Students will gain a strong understanding of safe handling of performance horses. At the completion of this course, students will recognize identified behaviours and understand body language of horses. Applied learning opportunities will be a part of this course, including round pen work, lunging, safe horse handling and ground driving.
This course covers the basic duties and responsibilities required to care for performance horses and work in a horse facility. As part of this course, students will be responsible for the maintenance and care of the horses in the facility. Students will learn occupational health and safety, bio-security, handling crisis situations and the economics of maintaining a barn and horses.
This course will provide an understanding of basic diseases, nutrition, record keeping and various aspects pertaining to performance horse health and wellness. Topics covered in this course will include: horse health check, parasite control, hoof care, skin care, grooming and other key factors to maintaining the welfare of performance horses.
Students will learn about the major systems of a horse (digestive, respiratory, reproductive, musculoskeletal and nervous). Students will learn how to deal with various problems related to performance horses as well as how to identify them, including: lameness, heat stress, and abnormal health issues that may arise. The course will provide knowledge on preventing disease and following health protocols.
This course will help students learn how to maintain facilities.
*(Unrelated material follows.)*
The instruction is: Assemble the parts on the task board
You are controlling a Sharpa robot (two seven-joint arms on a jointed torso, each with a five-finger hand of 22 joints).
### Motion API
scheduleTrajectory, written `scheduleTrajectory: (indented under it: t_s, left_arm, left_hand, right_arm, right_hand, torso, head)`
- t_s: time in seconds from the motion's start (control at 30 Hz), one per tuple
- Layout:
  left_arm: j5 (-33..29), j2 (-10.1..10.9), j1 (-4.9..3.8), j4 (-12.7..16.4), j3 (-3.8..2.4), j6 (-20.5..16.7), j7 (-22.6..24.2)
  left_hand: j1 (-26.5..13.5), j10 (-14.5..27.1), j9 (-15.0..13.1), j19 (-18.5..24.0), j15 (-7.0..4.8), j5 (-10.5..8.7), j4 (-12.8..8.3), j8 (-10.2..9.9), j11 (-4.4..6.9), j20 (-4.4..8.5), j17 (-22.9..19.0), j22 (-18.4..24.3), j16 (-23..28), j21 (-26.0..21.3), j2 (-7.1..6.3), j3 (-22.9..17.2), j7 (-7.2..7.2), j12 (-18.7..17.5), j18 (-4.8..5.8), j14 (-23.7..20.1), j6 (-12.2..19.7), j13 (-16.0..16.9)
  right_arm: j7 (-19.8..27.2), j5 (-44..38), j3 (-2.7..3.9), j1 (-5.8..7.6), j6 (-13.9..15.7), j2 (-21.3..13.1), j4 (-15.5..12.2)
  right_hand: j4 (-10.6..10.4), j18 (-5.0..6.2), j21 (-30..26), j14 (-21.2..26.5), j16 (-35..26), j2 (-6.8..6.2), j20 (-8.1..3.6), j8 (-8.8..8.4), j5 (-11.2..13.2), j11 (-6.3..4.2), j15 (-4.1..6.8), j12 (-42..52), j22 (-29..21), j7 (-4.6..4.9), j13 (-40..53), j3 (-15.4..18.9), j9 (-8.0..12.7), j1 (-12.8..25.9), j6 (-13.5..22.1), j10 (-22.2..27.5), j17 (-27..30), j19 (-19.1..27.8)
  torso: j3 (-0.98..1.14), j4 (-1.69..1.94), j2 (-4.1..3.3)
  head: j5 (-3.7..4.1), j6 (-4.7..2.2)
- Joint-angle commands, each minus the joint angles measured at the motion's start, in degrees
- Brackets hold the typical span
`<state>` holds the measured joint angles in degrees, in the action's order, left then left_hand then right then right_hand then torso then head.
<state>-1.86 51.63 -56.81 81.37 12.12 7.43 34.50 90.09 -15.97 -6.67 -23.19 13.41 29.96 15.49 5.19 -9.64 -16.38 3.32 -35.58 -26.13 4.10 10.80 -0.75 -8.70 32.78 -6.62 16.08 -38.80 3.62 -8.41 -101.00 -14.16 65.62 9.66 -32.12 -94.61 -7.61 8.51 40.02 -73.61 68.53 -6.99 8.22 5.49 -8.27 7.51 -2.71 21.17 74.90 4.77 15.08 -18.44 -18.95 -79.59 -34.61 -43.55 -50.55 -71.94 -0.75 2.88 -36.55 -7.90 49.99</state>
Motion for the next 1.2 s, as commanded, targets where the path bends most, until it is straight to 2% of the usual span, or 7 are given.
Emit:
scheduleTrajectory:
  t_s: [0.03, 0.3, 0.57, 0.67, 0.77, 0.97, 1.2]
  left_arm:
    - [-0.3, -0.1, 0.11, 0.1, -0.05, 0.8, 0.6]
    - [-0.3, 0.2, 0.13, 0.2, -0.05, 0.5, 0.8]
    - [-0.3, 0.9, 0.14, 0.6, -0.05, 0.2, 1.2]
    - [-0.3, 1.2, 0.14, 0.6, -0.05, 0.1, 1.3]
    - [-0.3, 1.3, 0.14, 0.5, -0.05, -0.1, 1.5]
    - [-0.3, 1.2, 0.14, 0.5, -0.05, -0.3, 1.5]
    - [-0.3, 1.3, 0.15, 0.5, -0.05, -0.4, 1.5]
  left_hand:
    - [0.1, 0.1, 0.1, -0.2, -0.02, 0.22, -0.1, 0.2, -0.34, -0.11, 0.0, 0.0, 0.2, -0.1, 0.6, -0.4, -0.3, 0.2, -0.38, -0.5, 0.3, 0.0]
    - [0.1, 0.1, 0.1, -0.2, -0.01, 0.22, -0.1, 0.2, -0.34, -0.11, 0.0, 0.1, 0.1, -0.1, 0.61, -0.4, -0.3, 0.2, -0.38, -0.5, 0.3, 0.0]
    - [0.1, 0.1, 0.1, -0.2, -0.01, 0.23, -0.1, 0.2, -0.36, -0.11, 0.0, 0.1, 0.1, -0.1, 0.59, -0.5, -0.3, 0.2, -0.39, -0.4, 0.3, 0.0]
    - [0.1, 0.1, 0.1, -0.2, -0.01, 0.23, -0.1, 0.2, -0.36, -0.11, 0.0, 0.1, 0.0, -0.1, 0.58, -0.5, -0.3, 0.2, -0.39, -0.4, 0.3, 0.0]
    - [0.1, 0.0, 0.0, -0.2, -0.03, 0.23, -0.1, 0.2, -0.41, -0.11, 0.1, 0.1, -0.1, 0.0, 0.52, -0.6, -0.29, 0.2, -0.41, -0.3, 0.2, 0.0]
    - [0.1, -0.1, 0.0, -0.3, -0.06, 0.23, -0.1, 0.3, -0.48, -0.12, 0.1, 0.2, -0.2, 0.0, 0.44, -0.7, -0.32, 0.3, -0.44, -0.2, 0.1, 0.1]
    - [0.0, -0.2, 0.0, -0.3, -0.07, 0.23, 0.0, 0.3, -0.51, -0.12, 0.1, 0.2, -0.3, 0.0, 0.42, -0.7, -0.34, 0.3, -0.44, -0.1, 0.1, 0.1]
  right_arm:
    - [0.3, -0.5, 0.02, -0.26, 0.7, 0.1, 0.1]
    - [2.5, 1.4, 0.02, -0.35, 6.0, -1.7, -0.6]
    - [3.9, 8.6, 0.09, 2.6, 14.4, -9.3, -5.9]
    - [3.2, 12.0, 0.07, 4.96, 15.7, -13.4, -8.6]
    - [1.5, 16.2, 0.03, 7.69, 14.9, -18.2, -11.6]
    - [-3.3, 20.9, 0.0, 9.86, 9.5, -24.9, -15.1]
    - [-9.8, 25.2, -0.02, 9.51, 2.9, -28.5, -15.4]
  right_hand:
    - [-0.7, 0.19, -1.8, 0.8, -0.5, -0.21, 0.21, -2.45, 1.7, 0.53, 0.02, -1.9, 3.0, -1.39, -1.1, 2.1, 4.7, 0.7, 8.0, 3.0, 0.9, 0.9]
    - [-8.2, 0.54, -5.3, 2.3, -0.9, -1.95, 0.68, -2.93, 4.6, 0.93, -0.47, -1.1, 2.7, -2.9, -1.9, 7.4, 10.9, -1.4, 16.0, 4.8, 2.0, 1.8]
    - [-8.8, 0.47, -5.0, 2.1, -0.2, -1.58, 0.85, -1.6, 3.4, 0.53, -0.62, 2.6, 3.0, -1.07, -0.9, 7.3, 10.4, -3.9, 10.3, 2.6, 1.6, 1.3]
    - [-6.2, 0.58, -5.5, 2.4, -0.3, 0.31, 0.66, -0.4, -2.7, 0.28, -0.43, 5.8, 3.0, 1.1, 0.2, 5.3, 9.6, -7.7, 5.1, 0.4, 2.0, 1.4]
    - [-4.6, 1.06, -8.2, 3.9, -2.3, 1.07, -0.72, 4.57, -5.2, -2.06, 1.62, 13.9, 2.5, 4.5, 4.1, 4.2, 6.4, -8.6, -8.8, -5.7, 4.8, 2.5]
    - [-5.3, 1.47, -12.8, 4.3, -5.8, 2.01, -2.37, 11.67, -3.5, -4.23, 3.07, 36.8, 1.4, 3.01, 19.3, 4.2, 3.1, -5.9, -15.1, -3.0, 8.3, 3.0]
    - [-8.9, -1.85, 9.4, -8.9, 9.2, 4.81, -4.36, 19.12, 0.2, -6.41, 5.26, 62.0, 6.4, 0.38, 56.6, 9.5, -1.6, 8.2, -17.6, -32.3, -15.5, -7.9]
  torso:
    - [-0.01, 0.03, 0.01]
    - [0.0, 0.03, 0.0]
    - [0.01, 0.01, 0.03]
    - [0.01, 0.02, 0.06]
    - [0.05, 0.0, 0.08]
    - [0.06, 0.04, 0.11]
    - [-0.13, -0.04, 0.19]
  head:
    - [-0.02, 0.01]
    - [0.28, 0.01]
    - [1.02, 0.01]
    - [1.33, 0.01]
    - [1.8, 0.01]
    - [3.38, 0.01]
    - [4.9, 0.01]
Through applied learning opportunities, students will be taught how to operate such equipment as tractors, track conditioners, and trailers safely. Students will also learn about establishing and managing pastures.
This course will provide students with the skills required to explore employment in the performance horse industry. The opportunity to work on networking and interview skills as well as resume writing will give students an edge when looking for careers after graduation.
Students will participate in a two-week, 70-hour off-campus training and evaluation period at the conclusion of their first semester. The location must be one in which students have not worked or volunteered previously. Students will put into practice the skills that have been taught during the first semester of academic training and are assessed by a facility manger/owner. Students are required to keep a journal, as well as a checklist of skills they are performing. The placement must be satisfactorily completed to be eligible to continue in the program.
Students will build on the knowledge gained in their first semester and have an opportunity to work with young, green or problem horses. This course will teach students about loading and unloading performance horses on trailers. Students will learn about turnout and preparing horses for sales. Students will practice lunging, round pen work and ground driving.
Students will build on many of the skills learned in the first semester but also add to the tasks they can perform in this class. Students will be actively involved in the chores and maintenance of the facility in this course. This course will teach grooming and clipping, using restraints, using blankets and boots correctly, and understanding how to assist vets, farriers and other members of the herd health team.
This course will provide learning opportunities in managing healthy environments and understanding shelter requirements. Students will gain a strong knowledge of bio-security in the barn including isolation, cleanliness, horse management, early detection, reportable disease and import-export requirements. Students will learn how to perform dental care and become familiar with diagnostic tools and techniques.
This course will build on the student's knowledge from first semester. The focus of this semester will be the more internal systems of the horse. Students will study the cardiovascular and respiratory systems and their importance for performance. The digestive system will be a major focus as students trace the pathway of food from the oral cavity throughout the length of the digestive system. Students will study the teeth of the horse as well as judging age in horses through examination of their teeth. The nervous and reproductive systems will be studied along with the integument, renal, and lymphatic systems. Students will gain an understanding of the anatomy of wound healing and the effects of scar tissue on performance.
Students will learn basic business skills, including the finances of running a business. An understanding of regulations, record keeping, ethics, professionalism, employment contracts and tax implications will be covered in this course.
Students will have applied learning opportunities with standardbred horses at Clinton Racetrack. The course will explore conditioning methods in the classroom that will be applied during the hands-on learning with the horses.
Students will participate in a Four-week, 140 hour off-campus training and evaluation period at the conclusion of their second semester. The location must be one in which they have not worked or volunteered previously. This placement must be in a different area of the equine industry than was experienced during Industry Placement I. Students will put into practice the skills that have been taught throughout the year, and are assessed by a facility manger/owner. Students are required to keep a checklist of skills they are performing. At the completion of their work placement, they will complete a report on their practice location. The placement must be satisfactorily completed to be eligible to graduate from the program.